Gosia Wdowik
Maker
Polish artist Gosia Wdowik (1988) explores self-determination and the resilience of the (female) body. Her performances are both presentations of in-depth analysis and invitations to transformation—in herself and in the audience.
                
                    
                    Biography
                
            
        Gosia completed her DAS Theatre Master's in Amsterdam in 2022 and is an active member of GILDIA (Union of Polish Theatre Makers). She has created various works in international co-productions: If you lived here (Mousonturm, Frankfurt) with Tamara Antonijevic; Transit Monumental (SpielArt, Munich); Fiasko (Staatstheater, Darmstadt); and Return of Goddess (Sophiensaele, Berlin)—all with K.A.U kollectief; Meisjes (Theater Studio, Warsaw) and Voetballers(TR Warsaw)—about the emancipation of the body. In her performance Shame (NOWY TEATR, Warsaw), she examined the relationship between social shame and the working class across three generations of women in her family.

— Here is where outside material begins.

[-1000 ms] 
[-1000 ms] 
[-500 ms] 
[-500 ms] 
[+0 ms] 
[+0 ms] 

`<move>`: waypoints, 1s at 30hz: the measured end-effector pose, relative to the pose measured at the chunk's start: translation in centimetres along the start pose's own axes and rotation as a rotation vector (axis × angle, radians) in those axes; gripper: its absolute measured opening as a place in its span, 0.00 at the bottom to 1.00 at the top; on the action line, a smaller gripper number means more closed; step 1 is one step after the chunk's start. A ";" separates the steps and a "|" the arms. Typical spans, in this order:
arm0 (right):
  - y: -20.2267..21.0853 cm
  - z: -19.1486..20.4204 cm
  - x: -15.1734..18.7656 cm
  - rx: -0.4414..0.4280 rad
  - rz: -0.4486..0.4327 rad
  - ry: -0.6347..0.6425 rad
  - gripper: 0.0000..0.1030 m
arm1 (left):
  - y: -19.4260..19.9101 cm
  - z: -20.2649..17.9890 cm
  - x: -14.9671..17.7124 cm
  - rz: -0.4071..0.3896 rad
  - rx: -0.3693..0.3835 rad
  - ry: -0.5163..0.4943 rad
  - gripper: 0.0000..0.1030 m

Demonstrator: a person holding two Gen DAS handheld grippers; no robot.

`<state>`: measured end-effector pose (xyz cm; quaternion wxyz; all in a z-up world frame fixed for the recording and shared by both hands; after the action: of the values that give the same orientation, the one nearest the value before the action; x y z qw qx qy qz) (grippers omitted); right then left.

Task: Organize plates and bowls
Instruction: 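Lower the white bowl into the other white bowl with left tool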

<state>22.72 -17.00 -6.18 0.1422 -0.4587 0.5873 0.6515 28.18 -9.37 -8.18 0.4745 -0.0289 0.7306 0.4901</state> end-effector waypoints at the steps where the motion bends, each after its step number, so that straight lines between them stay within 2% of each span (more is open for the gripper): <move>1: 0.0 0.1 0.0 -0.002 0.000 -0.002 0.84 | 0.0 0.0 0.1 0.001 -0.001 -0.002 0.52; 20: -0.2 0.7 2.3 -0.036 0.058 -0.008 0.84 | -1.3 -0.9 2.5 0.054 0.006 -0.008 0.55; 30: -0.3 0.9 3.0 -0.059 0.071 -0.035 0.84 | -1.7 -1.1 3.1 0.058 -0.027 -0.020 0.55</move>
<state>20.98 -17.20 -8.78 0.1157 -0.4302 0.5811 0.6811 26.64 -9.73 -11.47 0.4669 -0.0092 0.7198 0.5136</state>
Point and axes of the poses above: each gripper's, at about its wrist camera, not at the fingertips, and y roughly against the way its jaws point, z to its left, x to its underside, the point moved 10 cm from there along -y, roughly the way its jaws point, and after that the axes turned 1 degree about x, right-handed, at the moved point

During her studies in Amsterdam, she explored the space between personal exhaustion and self-determination around burnout, which led to her graduation performance She was a friend of someone else, which premiered at Kunstenfestivaldesarts in Brussels. This brought her to the question of how, as a maker, one can create change and performances from an exhausted body and a burning necessity. Expanding on this investigation she erected Body in Resistance at Frascati, a performative installation where, by centralizing her own body, she posed the question: “how can we let exhaustion be a collective and public feeling?”

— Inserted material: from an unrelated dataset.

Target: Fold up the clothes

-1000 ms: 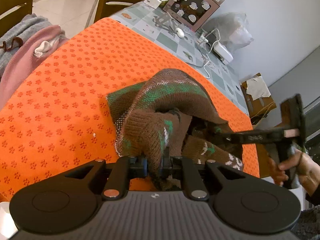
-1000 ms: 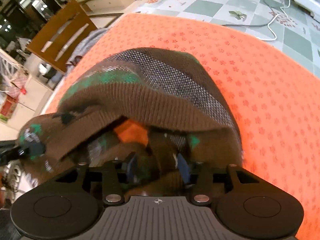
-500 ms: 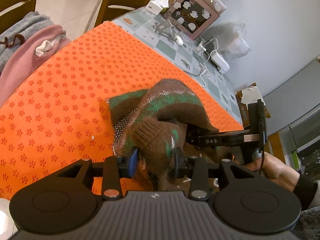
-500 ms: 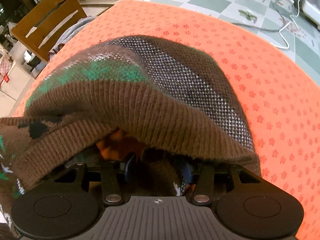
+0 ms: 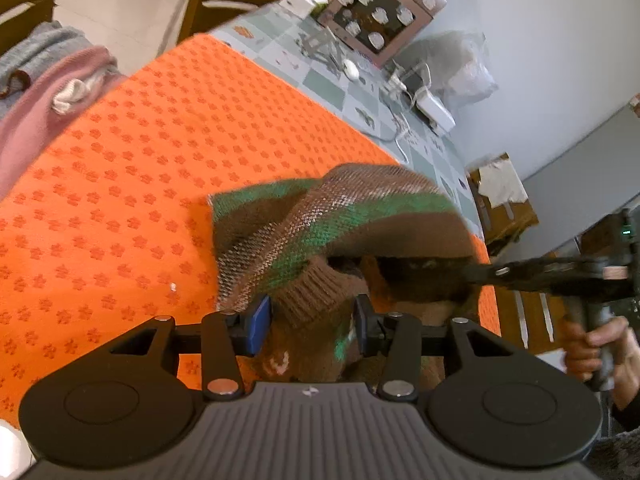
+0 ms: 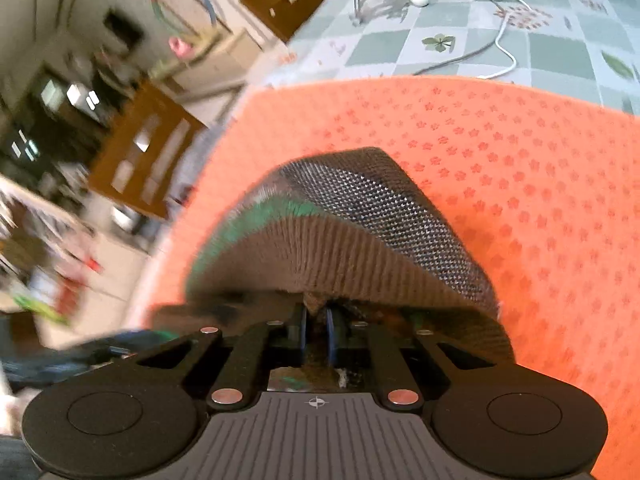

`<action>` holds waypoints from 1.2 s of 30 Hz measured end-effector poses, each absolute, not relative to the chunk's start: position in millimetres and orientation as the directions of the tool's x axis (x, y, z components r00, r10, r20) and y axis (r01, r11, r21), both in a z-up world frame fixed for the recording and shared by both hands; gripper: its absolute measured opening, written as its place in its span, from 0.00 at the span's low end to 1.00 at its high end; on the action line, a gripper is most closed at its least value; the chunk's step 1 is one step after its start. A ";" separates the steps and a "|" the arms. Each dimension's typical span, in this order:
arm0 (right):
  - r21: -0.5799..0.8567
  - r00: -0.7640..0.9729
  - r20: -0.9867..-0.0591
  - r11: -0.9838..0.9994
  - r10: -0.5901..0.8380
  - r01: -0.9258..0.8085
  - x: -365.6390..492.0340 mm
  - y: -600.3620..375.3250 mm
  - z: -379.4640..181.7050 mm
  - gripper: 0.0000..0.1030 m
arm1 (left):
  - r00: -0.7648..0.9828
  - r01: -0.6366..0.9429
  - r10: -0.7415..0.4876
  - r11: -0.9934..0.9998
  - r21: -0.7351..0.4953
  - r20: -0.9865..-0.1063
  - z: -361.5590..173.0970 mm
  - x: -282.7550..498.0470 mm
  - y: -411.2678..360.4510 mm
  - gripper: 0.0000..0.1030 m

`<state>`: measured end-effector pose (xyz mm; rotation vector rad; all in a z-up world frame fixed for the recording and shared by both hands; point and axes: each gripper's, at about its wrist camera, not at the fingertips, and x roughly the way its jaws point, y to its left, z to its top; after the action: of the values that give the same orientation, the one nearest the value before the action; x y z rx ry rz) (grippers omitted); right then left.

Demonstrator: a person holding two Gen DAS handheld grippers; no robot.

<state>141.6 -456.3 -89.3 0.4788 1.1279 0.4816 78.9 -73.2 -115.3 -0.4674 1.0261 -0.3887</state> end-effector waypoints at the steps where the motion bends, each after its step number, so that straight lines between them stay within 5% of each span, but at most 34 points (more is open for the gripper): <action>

For DEEPER (co-produced with CAMPO), Gosia delved deeply into gender-based digital violence and the idea of self-defense by engaging in conversations with teenagers.
Press
"She was a friend of someone else raises issues we rarely think about yet."
pzazz
"Wdowik invites us into a sluggish, dense and torpid world made of spilled glasses, heavy limbs and even heavier bedcovers in which everything is literally fuming with exhaustion."
Persinsala Teatro
"Poignant to see how role-affirming increasing conservatism is; how women must constantly fight for their position and freedom. In She was a friend of someone else, Wdowik exposes it as alarmingly as it is disillusioned."
Theaterkrant.nl
"With a powerful dramaturgy and a minimalist direction, Polish theatre-maker Gosia Wdowik explores the link between burnout and activism."
i.c.a.p.
"How do you keep fighting for something that can disappear at any moment?"